4. The Frankton Ring Road

Queenstown’s Frankton junction has become a cautionary tale of what happens when infrastructure planning can’t keep pace with growth. The junction now handles over 40,000 vehicles per day at peak times, and the current $250 million upgrade to replace the roundabout with traffic signals addresses symptoms rather than causes.
The fundamental problem is geometric: the majority of vehicles using the junction turn right, creating inherent inefficiency that no amount of signal timing can fully resolve. Add tourists fresh off flights who don’t know how to navigate roundabouts, and you have a recipe for chronic congestion.
The solution that should have been built—but never will be—is a second bridge across the Kawarau River. This would connect with and 80km/h Hawthorne Drive and interchange with State Highway 6 at the Lower Shotover Bridge, creating a true ring road that would relieve pressure on the Frankton junction by providing genuine alternative routes. But NZTA dismissed this option early in planning, despite it being the only solution that would actually add capacity rather than just reorganizing existing bottlenecks.
Instead, Queenstown gets traffic signals and the promise that encouraging bus use will somehow solve the problem. Meanwhile, the topography that makes a second crossing difficult remains, and so does the traffic.
5. The Remutaka Hill Road Tunnel

The Remutaka Hill Road is a 19th-century route that remains a critical 21st-century link. Connecting Wellington with the Wairarapa, it’s a winding, narrow passage over a mountain pass that was literally dug by hand. The route takes the most direct line—straight over the summit saddle—because that’s what made sense to surveyors with picks and shovels.
Modern engineering could do much better. A straighter alignment following the river valleys on either side, with a 600-metre tunnel through the hill, would reduce journey times by at least 15 minutes while dramatically improving safety and reliability. The current route suffers from regular closures due to crashes, breakdowns, weather, and maintenance, and there are five corners that large trucks simply cannot navigate without crossing the centreline.
The statistics are damning: between 2014 and 2023, there were 382 crashes on the route, including five fatal and 29 serious injury crashes—an average of more than three crashes per month. The road is rated New Zealand’s third most dangerous highway per kilometre, with a safety rating of just 2 out of 5 stars. Over 7,000 vehicles use it daily, including 473 heavy vehicles, and when it closes, the detour adds 200 kilometres and more than two hours to the journey.
Heavy vehicle traffic was predicted to reach 400 per day by 2028 but has already exceeded 473 per day in 2024. The fuel costs and time wasted on the current inefficient alignment run into millions annually. Yet despite decades of advocacy and comprehensive documentation of the problems, the tunnel remains a dream. The $2 billion price tag ensures it will never progress beyond the feasibility stage, leaving the Wairarapa effectively isolated every time a truck jack-knifes or weather closes the hill.

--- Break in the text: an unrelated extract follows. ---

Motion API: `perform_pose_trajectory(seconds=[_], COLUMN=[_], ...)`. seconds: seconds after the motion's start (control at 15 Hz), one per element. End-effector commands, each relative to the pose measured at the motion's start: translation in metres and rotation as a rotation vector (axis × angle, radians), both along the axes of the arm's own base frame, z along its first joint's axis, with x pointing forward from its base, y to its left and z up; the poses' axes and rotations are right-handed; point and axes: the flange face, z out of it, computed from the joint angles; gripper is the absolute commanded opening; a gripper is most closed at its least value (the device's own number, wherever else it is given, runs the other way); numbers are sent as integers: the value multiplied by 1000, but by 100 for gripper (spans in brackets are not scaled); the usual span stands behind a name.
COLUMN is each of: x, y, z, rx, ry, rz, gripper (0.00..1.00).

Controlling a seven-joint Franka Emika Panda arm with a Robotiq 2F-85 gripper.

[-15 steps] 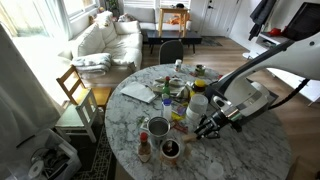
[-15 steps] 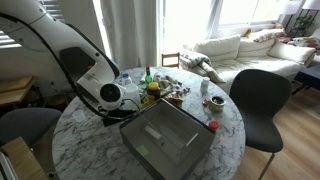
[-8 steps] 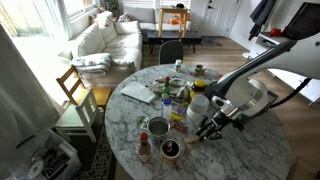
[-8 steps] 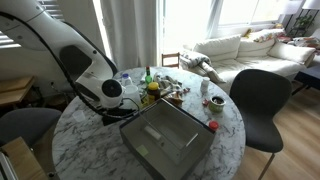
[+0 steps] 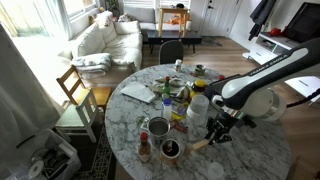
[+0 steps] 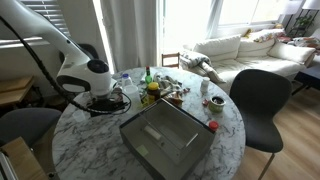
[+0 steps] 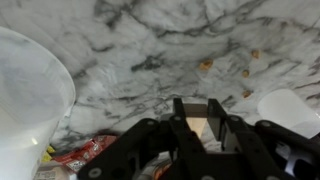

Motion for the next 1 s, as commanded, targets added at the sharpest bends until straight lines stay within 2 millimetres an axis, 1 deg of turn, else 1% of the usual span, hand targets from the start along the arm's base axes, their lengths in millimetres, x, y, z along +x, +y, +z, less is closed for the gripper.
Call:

6. Auckland’s Eastern Motorway

Auckland’s motorway network was conceived in the 1950s as a four-leaf clover pattern that would serve all quadrants of the city. Only the western ring roads were built, leaving eastern Auckland in perpetual congestion with few alternative routes and no redundancy.

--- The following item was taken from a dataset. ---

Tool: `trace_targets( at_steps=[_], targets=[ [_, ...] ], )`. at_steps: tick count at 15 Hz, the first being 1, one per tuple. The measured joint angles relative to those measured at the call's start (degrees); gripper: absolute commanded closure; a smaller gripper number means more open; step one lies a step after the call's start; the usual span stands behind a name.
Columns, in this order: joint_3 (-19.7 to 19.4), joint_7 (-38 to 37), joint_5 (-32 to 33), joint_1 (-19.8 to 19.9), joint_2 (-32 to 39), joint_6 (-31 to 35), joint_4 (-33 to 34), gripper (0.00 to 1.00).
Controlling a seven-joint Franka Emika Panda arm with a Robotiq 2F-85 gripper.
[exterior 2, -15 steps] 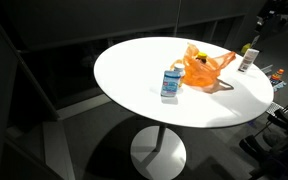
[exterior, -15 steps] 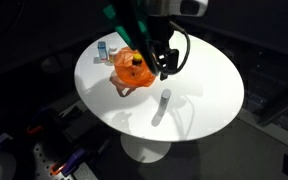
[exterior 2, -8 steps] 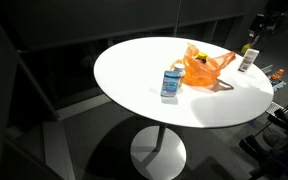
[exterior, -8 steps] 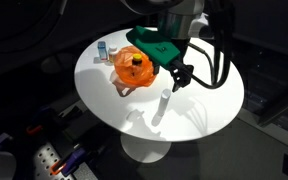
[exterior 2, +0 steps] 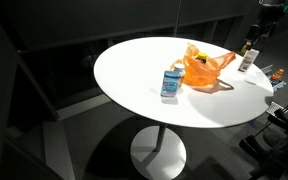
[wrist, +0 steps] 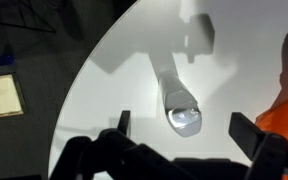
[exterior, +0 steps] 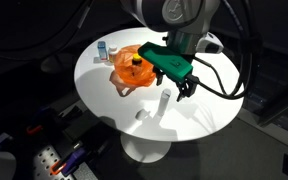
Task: Pick up the longest white container from the table and put it in the orange plastic bag
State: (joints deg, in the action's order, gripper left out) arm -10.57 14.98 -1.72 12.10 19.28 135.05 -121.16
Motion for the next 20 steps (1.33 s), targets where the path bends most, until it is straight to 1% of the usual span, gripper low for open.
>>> trace_targets(
  at_steps=[3, 4, 5, 6, 7, 8, 10, 12, 13, 17, 20],
  targets=[
    [0.2, 0.1, 1.3, 0.0, 1.4, 0.0, 0.7, 0.0],
    [0.2, 0.1, 1.6, 0.0, 1.8, 0.0, 0.8, 0.25],
    [0.3, 0.1, 1.8, 0.0, 2.1, -0.1, 0.9, 0.27],
    [0.4, 0.1, 2.1, 0.0, 2.3, -0.1, 1.0, 0.34],
    [0.4, 0.0, 2.3, 0.0, 2.5, -0.1, 1.1, 0.44],
    [0.5, 0.0, 2.4, 0.0, 2.8, -0.1, 1.2, 0.51],
    [0.7, 0.0, 2.4, -0.1, 3.1, -0.1, 1.3, 0.68],
    [0.7, -0.2, 2.4, -0.1, 3.1, 0.0, 1.4, 0.84],
    [0.7, -0.6, 2.4, -0.1, 2.9, 0.0, 1.5, 0.89],
    [0.7, -4.1, 2.4, -0.8, 0.7, -0.7, 1.5, 0.89],
    [0.8, -6.9, 2.4, -2.1, -2.2, -1.9, 1.4, 0.89]
  ],
)
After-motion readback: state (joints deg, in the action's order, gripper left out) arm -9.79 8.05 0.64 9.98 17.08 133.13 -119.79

The missing piece—the Eastern Motorway—would have completed the network. The plan called for a connection from Spaghetti Junction through Orakei Basin to Panmure, continuing through Sylvia Park to interchange with the Southwestern Motorway north of Mangere Bridge (what’s now called the East-West Link). This would have provided the eastern suburbs with the same quality of access that western Auckland enjoys.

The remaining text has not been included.